Among the entries below, find each line with "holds" and show it.

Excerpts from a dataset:
######
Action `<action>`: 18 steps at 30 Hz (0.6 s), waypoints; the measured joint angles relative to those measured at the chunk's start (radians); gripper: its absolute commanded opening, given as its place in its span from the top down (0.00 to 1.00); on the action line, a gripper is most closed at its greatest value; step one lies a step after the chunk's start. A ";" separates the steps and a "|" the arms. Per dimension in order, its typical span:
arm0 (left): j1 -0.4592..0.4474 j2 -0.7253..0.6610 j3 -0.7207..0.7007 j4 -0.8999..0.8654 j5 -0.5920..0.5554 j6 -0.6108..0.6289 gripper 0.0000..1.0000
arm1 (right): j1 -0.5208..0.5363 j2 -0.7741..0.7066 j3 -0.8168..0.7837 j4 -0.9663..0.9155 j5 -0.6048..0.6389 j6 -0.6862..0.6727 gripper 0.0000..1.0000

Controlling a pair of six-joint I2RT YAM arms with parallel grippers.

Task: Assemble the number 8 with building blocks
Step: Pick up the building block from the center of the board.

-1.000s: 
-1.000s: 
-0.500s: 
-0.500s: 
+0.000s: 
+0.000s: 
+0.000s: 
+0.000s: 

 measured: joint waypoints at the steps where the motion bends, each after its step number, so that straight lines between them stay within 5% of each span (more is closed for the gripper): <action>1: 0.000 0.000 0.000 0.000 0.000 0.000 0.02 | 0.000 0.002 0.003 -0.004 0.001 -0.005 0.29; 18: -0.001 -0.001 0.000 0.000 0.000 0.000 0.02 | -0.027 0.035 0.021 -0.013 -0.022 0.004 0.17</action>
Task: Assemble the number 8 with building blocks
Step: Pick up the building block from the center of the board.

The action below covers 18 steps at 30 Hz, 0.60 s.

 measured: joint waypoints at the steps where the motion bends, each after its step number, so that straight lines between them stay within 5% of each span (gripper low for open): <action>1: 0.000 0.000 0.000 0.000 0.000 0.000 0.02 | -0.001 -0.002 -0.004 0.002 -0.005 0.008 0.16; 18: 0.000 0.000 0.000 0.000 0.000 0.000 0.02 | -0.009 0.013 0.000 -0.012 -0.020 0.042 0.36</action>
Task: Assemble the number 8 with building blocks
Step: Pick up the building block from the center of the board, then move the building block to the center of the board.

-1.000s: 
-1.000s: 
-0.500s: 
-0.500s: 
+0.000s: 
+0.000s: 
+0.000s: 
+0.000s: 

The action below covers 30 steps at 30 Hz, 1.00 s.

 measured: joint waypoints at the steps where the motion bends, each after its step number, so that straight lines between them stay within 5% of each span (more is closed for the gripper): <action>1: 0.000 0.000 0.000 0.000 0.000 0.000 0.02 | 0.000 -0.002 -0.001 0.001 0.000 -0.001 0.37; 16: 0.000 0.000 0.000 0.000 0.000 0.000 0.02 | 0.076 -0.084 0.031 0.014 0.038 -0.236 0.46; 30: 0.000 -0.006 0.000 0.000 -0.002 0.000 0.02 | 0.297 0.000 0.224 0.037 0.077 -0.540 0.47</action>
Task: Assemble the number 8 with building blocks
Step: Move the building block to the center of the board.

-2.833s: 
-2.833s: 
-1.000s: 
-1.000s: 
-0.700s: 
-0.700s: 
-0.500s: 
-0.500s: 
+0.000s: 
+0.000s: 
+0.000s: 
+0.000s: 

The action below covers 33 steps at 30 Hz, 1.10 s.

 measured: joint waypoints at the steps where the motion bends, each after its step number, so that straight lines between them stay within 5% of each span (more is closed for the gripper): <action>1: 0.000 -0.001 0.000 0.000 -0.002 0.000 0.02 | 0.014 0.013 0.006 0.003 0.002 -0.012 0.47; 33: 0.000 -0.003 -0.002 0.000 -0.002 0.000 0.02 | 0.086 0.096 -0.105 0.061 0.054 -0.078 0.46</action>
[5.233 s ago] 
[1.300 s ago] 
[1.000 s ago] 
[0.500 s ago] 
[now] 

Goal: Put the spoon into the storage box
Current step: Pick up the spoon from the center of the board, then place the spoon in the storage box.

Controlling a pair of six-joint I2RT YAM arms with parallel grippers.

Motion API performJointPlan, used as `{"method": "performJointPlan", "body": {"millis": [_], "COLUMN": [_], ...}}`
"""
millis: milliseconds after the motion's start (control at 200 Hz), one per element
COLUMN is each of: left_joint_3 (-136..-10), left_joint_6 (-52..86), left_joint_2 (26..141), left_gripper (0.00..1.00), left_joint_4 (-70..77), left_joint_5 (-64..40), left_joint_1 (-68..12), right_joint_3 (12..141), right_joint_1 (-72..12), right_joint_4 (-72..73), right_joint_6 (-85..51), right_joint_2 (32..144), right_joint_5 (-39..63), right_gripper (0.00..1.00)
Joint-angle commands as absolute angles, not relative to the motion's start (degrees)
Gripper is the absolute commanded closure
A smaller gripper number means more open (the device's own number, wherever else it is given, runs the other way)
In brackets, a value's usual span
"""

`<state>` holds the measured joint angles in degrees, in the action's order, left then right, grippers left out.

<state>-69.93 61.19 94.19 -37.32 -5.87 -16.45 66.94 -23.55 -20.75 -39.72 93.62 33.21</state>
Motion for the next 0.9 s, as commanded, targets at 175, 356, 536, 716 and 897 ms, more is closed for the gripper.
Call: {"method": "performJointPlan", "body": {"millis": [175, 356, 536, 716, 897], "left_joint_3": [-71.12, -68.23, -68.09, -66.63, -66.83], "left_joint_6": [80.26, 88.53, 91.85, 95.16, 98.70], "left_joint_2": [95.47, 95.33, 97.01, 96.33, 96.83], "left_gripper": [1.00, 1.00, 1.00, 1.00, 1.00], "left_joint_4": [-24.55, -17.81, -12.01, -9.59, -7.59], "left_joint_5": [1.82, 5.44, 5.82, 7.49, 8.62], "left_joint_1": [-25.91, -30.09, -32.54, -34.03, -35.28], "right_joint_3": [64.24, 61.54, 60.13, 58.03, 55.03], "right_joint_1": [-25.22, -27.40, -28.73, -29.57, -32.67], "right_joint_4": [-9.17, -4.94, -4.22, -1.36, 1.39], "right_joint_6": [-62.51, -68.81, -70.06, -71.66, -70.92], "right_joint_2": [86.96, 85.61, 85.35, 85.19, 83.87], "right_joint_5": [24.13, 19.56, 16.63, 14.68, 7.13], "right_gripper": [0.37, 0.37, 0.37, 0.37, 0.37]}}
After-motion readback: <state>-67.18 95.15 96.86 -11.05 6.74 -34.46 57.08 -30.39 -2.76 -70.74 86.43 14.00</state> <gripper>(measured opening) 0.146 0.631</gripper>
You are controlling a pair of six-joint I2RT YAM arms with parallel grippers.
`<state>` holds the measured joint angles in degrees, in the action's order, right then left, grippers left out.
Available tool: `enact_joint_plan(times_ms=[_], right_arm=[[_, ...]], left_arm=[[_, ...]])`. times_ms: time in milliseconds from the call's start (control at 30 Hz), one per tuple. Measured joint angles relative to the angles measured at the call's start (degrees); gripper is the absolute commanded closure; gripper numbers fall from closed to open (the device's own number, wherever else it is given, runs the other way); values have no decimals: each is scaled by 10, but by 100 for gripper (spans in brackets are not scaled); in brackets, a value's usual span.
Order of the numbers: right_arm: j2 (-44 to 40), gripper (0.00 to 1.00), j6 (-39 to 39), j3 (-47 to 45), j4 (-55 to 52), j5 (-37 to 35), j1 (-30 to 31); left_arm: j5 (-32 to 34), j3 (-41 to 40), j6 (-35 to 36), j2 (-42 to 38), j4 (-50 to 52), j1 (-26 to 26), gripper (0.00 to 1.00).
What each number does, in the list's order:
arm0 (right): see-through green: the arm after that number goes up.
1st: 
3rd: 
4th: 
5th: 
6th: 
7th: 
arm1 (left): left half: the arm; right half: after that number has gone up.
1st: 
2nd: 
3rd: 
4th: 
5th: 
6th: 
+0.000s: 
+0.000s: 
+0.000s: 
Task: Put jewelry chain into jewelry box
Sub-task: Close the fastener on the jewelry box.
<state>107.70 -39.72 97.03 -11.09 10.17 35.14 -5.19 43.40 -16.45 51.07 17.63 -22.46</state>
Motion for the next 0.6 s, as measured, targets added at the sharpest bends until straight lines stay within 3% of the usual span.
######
Exercise answer
`<state>` holds the measured joint angles in degrees, in the action's order, left then right, grippers left out.
`<state>` holds the measured joint angles in degrees, in the action's order, right then left, grippers left out.

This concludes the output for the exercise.